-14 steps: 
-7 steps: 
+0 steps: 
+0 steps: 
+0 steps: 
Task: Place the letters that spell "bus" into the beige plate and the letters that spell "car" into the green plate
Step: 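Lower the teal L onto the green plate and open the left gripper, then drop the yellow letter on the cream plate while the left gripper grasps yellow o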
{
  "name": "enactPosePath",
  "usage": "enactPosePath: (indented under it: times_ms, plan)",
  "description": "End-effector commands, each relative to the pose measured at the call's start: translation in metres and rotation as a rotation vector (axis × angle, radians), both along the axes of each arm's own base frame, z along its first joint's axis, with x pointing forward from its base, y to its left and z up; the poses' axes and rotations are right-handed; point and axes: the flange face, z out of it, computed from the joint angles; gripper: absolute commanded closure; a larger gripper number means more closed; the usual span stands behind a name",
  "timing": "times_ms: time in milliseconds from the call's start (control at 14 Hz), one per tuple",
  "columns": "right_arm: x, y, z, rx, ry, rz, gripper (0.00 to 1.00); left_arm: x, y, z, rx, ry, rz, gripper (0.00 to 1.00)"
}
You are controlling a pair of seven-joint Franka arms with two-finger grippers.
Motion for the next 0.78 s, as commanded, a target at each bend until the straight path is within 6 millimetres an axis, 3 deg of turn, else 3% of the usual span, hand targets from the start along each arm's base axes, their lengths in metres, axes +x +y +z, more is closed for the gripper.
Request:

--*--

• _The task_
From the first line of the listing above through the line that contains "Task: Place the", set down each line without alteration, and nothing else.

• _Output_
-14 steps: 
-7 steps: 
+0 steps: 
+0 steps: 
+0 steps: 
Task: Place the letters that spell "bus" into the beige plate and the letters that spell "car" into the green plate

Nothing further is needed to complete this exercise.